* [Work to complete]: Give only the number of lines in the listing below where the string "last" occurs.

* [Data extracts]:
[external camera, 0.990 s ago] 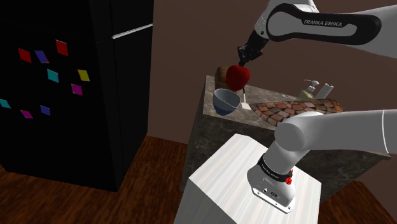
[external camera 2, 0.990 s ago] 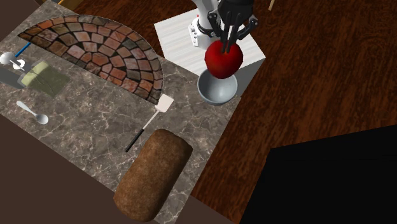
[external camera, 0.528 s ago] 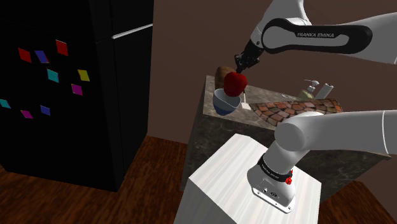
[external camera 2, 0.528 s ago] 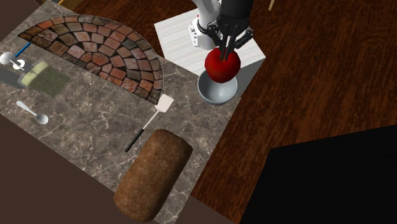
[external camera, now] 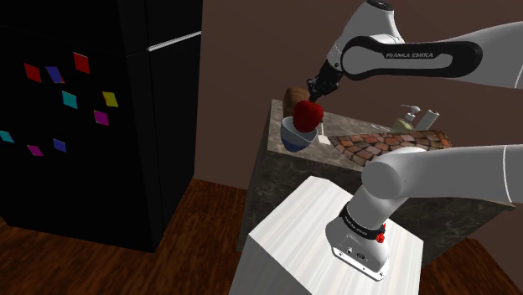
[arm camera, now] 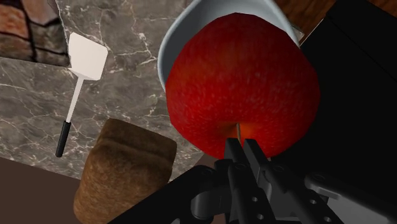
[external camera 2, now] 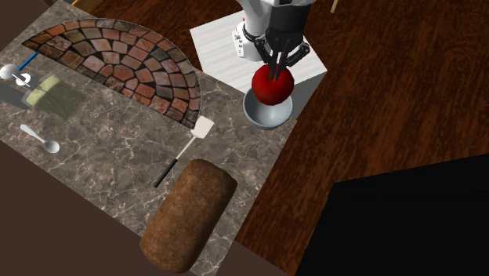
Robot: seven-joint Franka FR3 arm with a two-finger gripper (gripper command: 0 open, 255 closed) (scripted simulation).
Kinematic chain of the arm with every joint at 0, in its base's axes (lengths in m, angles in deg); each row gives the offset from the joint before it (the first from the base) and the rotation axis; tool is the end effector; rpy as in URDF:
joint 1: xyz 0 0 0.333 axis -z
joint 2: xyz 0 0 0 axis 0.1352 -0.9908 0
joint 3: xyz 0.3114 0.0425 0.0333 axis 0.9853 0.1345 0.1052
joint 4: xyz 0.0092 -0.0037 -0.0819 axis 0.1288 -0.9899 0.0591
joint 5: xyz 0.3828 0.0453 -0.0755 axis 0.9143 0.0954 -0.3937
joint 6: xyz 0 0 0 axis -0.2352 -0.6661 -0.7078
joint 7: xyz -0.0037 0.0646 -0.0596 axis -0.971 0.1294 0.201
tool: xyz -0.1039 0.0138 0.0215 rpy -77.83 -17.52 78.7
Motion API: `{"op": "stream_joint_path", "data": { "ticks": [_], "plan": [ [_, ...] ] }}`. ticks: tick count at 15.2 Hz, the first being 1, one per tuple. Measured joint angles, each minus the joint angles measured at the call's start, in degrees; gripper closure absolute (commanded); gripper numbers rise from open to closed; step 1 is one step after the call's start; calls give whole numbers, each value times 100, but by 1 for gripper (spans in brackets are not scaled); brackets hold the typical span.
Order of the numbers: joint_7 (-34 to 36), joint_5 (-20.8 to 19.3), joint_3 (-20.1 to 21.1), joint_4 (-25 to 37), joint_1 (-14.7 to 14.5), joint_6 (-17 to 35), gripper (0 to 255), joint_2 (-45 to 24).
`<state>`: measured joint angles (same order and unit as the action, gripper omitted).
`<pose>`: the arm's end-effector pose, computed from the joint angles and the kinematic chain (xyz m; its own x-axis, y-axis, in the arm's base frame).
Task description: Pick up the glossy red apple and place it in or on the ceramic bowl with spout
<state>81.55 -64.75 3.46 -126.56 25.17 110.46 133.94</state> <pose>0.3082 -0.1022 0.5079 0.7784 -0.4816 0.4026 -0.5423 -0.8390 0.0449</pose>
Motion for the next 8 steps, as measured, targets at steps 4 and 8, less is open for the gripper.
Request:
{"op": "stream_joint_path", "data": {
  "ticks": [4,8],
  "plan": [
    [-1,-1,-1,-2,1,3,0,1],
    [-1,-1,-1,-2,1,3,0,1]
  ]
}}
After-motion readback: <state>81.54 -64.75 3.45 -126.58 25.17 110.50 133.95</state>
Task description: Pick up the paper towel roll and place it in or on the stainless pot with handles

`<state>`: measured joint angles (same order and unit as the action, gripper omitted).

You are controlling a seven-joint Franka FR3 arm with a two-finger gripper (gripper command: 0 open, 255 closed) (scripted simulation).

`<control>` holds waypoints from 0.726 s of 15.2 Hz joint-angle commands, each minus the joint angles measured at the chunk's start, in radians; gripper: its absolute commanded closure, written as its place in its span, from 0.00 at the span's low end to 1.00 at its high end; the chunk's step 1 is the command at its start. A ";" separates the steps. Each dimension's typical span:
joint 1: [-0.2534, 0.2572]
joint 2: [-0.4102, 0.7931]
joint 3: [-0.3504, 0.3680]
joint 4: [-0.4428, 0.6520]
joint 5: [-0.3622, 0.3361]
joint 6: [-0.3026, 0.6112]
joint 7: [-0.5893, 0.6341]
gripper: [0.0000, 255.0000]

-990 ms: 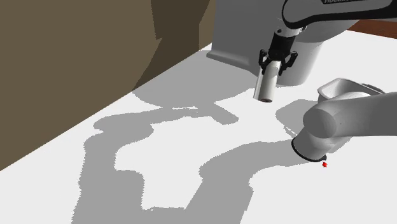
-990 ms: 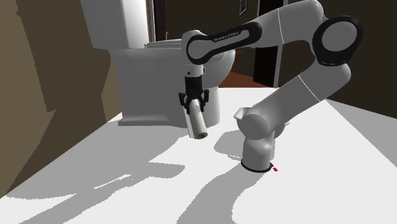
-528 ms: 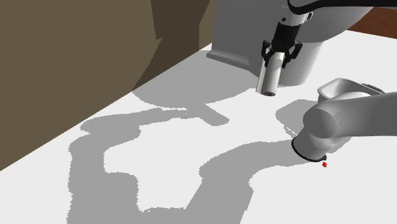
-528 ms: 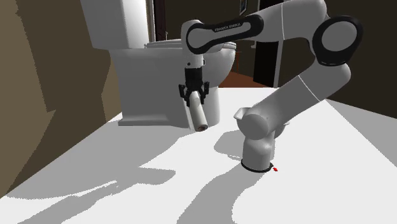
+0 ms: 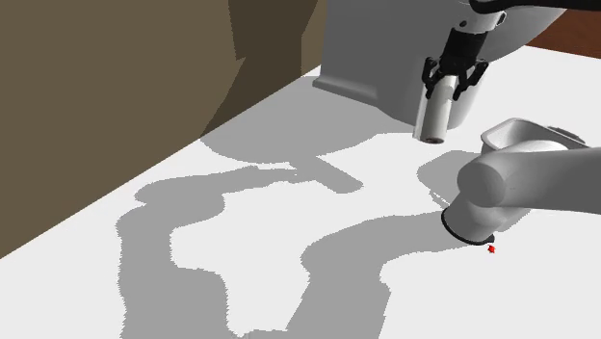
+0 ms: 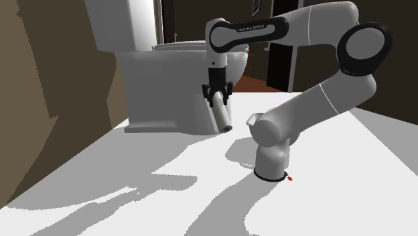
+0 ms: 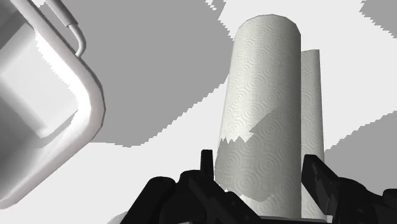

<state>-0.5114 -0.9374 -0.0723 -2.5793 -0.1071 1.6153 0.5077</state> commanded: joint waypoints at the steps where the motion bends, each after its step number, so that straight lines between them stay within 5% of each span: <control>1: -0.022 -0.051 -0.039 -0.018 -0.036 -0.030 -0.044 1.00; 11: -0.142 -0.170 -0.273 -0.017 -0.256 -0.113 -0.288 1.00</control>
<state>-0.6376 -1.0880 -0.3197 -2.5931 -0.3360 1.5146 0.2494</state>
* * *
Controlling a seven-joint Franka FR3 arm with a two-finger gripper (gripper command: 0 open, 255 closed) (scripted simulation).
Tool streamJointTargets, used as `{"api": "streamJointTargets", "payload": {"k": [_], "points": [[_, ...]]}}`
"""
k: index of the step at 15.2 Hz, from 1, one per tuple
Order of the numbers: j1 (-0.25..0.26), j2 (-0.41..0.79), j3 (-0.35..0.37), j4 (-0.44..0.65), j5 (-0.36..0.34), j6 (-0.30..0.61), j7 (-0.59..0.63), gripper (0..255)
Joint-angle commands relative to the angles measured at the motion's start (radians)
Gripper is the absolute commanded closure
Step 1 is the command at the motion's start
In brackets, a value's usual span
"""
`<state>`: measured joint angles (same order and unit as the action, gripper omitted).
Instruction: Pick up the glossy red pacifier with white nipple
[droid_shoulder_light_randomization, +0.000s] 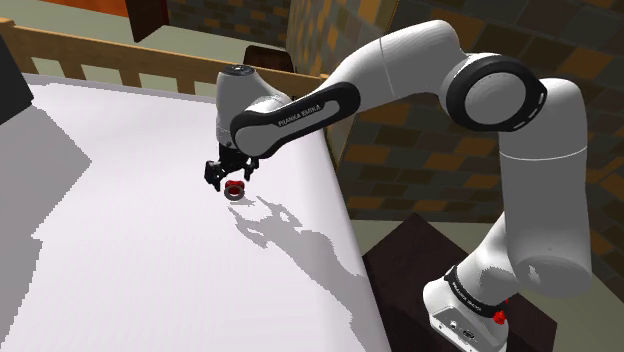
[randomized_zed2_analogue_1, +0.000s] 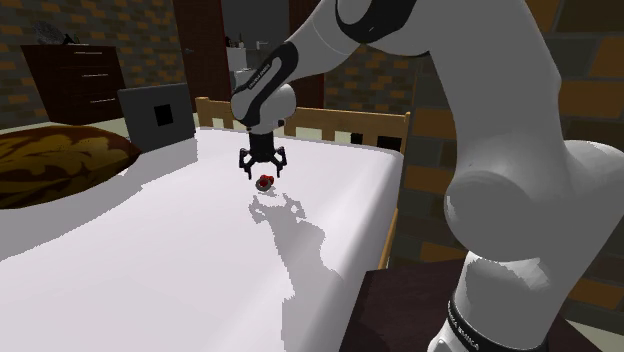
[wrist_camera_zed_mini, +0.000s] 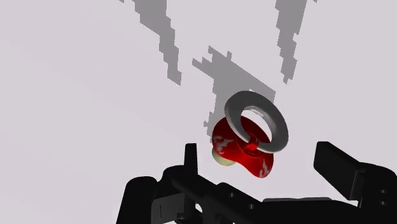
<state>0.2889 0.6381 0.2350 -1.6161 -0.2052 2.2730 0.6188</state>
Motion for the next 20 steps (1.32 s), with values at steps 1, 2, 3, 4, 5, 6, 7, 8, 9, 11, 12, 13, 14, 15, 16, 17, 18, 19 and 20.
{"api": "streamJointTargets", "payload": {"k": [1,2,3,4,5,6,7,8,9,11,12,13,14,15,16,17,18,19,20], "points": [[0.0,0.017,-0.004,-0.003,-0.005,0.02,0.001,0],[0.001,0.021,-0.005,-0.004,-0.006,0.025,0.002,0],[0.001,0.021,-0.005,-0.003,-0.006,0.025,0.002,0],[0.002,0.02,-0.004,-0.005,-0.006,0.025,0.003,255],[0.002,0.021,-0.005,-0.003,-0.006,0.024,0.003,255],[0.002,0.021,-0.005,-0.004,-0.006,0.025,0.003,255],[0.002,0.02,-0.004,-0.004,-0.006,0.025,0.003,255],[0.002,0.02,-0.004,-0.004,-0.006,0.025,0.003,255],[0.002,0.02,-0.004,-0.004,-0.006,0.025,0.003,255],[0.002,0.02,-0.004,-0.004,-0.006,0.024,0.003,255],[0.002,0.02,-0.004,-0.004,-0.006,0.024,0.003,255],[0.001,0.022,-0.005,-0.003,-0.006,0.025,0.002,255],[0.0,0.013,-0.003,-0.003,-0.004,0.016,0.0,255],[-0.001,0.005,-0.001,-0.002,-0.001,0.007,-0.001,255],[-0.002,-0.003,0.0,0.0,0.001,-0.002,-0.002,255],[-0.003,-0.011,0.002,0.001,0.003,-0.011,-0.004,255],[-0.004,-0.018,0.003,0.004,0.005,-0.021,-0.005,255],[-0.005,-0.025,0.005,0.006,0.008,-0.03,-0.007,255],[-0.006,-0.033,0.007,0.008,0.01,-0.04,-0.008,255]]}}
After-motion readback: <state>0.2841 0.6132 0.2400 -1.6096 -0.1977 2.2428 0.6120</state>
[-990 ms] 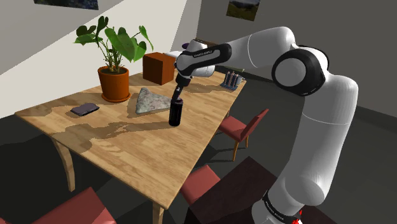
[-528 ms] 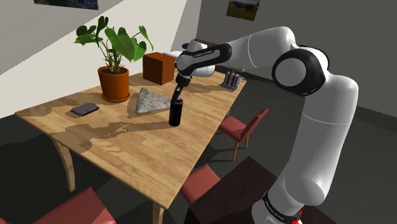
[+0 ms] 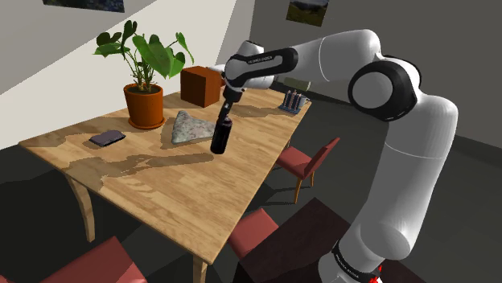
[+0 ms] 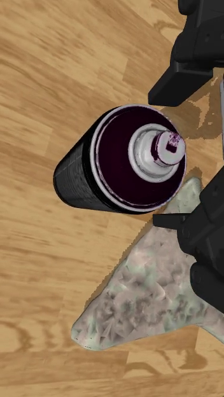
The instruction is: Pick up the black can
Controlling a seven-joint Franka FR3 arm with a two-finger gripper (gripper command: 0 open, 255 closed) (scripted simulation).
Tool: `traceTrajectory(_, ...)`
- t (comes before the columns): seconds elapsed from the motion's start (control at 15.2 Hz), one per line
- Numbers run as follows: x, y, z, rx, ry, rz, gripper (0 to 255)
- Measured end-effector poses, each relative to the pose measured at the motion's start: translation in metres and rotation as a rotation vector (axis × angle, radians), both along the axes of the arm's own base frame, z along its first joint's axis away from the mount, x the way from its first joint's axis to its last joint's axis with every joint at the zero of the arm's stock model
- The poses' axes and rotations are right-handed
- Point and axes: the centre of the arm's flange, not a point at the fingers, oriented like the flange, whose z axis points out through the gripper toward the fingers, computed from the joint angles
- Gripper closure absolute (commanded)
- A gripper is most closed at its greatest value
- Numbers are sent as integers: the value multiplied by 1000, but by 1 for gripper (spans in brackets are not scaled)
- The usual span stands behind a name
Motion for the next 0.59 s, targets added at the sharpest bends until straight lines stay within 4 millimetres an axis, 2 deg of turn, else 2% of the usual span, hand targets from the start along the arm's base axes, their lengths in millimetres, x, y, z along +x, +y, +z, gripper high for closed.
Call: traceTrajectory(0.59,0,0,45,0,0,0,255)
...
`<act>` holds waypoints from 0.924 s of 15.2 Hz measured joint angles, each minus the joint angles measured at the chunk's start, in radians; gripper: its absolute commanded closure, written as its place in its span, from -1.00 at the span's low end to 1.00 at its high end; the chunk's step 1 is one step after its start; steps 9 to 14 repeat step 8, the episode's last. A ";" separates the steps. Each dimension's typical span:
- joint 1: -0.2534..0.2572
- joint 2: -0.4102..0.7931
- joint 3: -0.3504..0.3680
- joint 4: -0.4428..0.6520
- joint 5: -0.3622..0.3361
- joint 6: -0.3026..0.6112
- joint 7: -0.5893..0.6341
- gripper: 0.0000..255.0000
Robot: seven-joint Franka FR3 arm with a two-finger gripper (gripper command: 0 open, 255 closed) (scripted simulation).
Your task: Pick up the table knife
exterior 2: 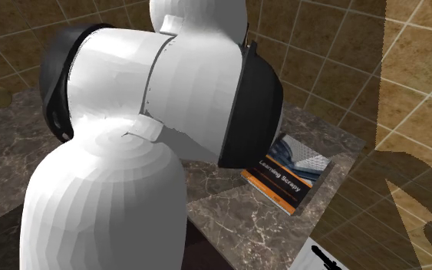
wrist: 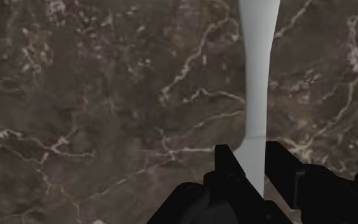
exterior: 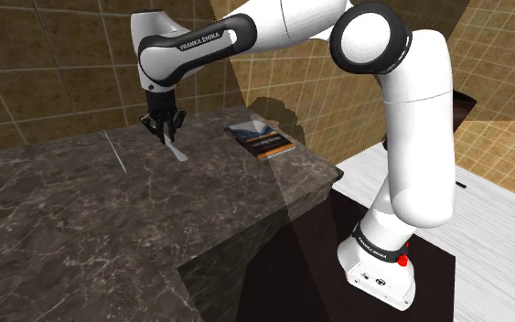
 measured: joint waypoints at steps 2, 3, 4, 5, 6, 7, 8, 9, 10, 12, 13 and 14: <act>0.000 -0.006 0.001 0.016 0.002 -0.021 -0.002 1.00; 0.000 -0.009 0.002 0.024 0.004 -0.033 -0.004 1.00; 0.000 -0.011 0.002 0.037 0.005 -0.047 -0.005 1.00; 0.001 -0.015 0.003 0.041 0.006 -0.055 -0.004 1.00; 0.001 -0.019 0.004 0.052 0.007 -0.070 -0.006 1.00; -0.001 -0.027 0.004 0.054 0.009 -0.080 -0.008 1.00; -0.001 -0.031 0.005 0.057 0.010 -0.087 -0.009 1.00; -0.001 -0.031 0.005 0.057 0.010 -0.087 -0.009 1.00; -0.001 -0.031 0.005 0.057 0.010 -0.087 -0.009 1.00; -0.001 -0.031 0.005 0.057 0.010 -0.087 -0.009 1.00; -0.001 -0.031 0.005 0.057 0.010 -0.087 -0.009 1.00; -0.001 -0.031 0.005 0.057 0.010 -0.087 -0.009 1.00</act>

* [Answer section]: 2